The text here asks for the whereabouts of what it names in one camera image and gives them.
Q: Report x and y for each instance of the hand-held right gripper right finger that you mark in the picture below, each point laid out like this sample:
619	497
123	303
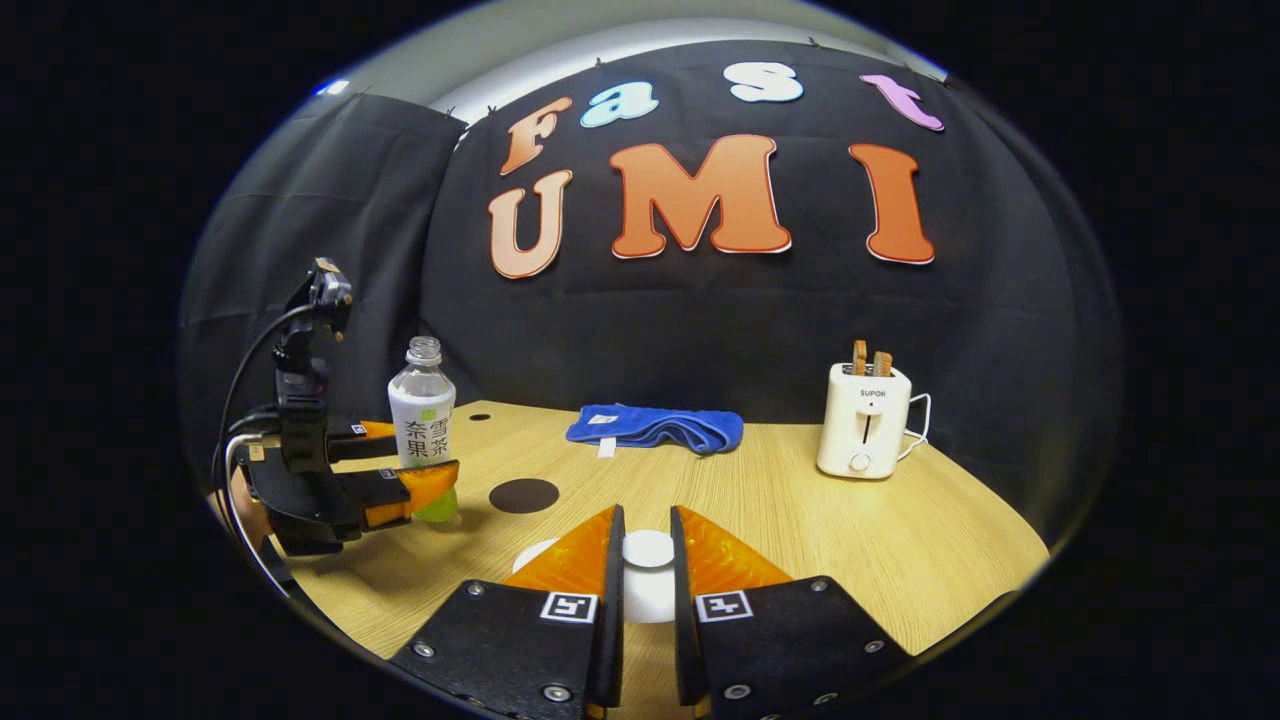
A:
760	640

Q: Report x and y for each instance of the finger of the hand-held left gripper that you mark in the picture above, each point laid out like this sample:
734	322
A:
360	448
400	495

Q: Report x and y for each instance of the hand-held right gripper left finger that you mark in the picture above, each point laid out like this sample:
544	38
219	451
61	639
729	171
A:
545	640

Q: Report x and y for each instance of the clear water bottle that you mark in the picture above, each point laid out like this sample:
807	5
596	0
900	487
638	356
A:
422	410

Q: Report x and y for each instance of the white teacup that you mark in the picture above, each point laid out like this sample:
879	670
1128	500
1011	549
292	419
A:
535	552

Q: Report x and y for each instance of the dark round coaster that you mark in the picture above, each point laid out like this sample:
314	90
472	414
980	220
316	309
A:
523	495

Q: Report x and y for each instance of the white teacup lid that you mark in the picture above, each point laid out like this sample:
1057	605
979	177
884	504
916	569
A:
649	548

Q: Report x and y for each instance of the blue towel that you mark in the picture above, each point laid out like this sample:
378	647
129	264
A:
655	428

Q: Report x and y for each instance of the white toaster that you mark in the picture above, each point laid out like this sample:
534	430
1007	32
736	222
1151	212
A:
862	425

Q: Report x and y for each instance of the toasted bread slice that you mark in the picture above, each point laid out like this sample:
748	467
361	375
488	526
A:
882	363
859	355

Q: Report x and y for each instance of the black backdrop cloth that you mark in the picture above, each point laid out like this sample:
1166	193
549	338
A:
700	330
════════════════
■ Task instructions: Your answer should be each line of the data that contains the word "held", copied as it stands.

■ Solved exercise:
Q: Report x and y for each instance of the hand-held right gripper right finger that you mark in the picture below, each point laid out like this sample:
Q: Report x and y for each instance of the finger of the hand-held left gripper that you mark in the picture above, each point laid out like this sample:
Q: Report x and y for each instance of the hand-held right gripper left finger that you mark in the picture above, each point laid out like this sample:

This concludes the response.